Goal of the exercise -
Go through the entries one line at a time, and gather every line that has the word "angles".

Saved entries
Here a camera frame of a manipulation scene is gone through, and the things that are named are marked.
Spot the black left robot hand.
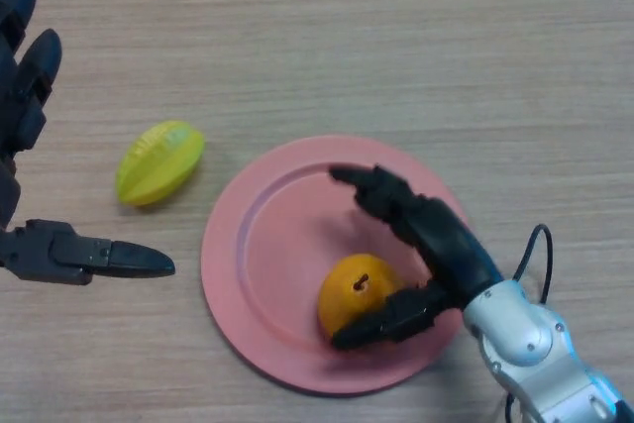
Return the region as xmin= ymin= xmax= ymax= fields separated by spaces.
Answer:
xmin=0 ymin=0 xmax=177 ymax=286

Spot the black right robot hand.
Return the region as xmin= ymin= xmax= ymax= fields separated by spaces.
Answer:
xmin=329 ymin=163 xmax=505 ymax=351

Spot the yellow pear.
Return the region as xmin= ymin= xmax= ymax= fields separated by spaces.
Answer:
xmin=316 ymin=253 xmax=405 ymax=340

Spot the pink round plate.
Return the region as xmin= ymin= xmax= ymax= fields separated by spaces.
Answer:
xmin=200 ymin=134 xmax=470 ymax=397

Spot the yellow-green starfruit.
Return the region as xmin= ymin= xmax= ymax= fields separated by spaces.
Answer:
xmin=115 ymin=119 xmax=206 ymax=208

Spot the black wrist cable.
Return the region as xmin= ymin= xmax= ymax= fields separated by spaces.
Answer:
xmin=503 ymin=223 xmax=554 ymax=423

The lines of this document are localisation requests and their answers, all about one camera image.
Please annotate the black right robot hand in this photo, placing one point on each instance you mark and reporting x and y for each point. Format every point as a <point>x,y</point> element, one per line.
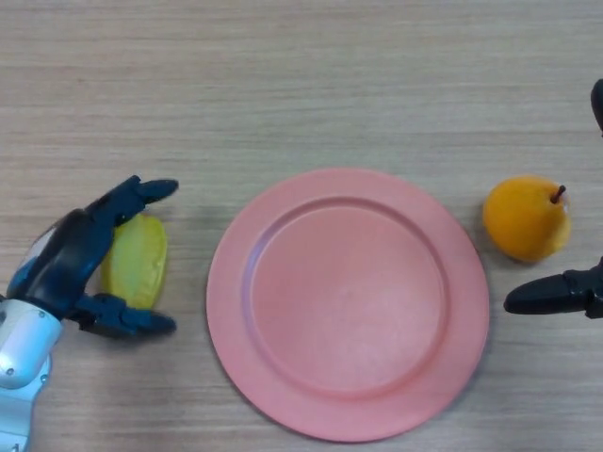
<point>551,296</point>

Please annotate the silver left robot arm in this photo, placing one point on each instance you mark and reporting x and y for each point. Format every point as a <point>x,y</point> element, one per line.
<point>23,348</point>

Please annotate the yellow starfruit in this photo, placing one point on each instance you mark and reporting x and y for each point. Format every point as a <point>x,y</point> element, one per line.
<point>139,263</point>

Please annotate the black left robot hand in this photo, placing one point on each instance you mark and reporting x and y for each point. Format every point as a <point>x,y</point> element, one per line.
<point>66,259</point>

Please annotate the pink round plate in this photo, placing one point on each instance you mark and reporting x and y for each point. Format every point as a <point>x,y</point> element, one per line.
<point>348,306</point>

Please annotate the orange yellow pear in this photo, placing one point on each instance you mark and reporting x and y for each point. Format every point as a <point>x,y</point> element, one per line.
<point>523,216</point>

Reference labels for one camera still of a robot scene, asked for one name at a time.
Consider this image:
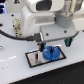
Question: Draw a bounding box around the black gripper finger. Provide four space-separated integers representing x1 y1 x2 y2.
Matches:
64 38 72 46
39 43 45 52

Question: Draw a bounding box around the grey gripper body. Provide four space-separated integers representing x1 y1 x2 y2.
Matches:
37 21 77 43

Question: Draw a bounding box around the blue gear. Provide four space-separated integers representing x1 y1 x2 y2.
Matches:
43 46 60 61

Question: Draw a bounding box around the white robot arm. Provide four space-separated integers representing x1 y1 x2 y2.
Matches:
21 0 77 51

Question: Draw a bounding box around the beige connector block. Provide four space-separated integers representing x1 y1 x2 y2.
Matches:
12 18 21 33

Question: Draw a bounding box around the black cable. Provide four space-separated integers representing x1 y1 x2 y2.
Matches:
0 29 40 42

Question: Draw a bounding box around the black framed peg base plate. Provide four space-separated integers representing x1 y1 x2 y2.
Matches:
24 48 67 69

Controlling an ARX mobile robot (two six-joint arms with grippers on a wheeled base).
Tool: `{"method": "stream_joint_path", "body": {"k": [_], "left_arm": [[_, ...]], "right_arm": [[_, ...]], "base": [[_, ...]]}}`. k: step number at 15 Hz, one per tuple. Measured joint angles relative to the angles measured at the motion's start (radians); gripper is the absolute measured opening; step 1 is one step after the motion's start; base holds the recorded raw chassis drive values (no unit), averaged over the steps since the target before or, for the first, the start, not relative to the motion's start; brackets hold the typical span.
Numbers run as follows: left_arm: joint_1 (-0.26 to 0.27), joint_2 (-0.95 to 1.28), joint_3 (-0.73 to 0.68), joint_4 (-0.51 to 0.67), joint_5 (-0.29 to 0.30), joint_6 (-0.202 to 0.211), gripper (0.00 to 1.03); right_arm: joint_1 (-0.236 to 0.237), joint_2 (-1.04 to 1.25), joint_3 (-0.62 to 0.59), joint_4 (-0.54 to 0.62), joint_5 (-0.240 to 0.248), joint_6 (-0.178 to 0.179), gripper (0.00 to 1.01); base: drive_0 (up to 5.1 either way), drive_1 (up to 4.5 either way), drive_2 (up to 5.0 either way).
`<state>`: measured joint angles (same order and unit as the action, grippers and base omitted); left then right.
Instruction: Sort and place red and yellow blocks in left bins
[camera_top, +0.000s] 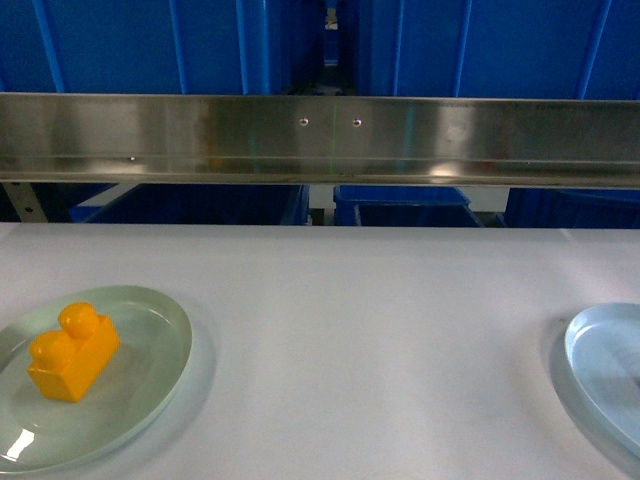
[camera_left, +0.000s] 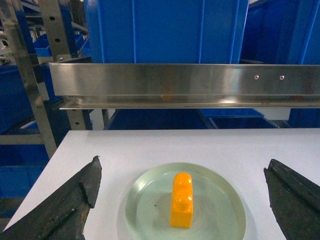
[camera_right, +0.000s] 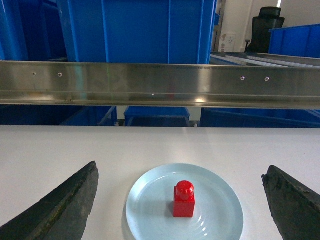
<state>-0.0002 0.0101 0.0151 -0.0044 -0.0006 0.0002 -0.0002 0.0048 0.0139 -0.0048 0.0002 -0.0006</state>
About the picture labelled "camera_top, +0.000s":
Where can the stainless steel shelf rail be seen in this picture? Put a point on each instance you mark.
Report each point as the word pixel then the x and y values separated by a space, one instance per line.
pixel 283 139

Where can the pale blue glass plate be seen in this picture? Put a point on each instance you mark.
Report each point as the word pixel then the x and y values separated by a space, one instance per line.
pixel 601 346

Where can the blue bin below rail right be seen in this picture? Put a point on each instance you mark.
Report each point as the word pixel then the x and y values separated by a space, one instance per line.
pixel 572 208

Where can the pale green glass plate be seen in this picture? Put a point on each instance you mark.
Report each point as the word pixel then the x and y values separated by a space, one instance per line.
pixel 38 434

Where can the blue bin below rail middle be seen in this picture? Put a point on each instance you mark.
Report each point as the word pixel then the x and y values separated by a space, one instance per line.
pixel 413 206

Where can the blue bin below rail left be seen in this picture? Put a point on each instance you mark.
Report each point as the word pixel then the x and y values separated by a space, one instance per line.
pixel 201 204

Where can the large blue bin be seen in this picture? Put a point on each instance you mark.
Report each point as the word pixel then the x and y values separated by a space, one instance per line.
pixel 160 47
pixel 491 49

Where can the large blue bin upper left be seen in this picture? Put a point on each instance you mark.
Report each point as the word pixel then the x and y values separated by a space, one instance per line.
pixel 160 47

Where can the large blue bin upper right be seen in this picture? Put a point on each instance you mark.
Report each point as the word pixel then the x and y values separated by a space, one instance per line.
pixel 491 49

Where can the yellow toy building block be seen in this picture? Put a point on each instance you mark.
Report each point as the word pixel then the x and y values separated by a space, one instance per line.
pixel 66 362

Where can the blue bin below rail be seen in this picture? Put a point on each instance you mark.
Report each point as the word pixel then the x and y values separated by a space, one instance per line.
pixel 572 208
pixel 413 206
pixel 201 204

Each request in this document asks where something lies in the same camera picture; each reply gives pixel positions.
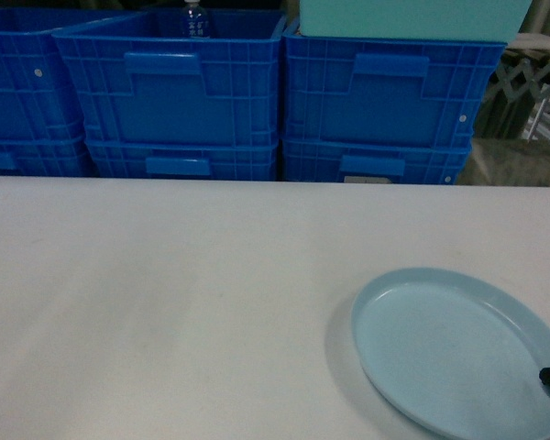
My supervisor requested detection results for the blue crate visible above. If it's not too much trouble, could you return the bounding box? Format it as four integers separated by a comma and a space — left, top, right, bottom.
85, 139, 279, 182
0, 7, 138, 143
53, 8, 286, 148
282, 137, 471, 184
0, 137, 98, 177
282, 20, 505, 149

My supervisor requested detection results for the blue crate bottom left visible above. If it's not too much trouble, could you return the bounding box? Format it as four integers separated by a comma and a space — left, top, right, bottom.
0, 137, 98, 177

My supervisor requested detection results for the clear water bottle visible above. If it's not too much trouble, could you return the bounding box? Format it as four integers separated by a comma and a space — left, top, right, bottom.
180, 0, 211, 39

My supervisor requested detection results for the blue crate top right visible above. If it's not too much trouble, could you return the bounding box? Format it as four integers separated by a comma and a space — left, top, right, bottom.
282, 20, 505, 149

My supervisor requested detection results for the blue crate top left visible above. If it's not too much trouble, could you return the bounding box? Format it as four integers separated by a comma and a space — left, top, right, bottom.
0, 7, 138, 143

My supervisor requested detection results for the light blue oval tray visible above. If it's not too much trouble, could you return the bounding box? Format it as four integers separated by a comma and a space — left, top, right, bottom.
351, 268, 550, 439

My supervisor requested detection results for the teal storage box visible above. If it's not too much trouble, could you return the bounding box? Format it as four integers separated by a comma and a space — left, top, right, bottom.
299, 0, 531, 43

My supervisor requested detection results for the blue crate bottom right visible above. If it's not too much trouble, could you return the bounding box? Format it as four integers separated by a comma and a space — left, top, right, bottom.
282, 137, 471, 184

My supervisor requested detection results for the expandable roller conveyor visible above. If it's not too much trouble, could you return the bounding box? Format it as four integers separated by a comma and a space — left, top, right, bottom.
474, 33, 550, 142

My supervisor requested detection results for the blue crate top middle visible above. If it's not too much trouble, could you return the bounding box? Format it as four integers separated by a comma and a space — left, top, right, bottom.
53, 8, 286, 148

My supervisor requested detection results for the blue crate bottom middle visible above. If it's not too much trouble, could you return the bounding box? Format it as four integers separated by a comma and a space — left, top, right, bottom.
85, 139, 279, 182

Exercise response -
Tool: `{"method": "stream_joint_path", "body": {"k": [_], "left_arm": [[_, ...]], "right_arm": [[_, ...]], "base": [[_, ...]]}}`. k: step number at 15 Hz, one per tuple. Measured joint angles relative to the angles measured at the motion's start (radians); gripper is the absolute measured opening; step 1 is one step after the motion's start; base holds the recorded raw chassis drive values (no unit), averaged over the steps since the target before or, for the first, the start, not relative to the motion's start; brackets hold the typical span.
`<state>`: measured joint angles (same order and unit as the action, grippers and base omitted); left then right.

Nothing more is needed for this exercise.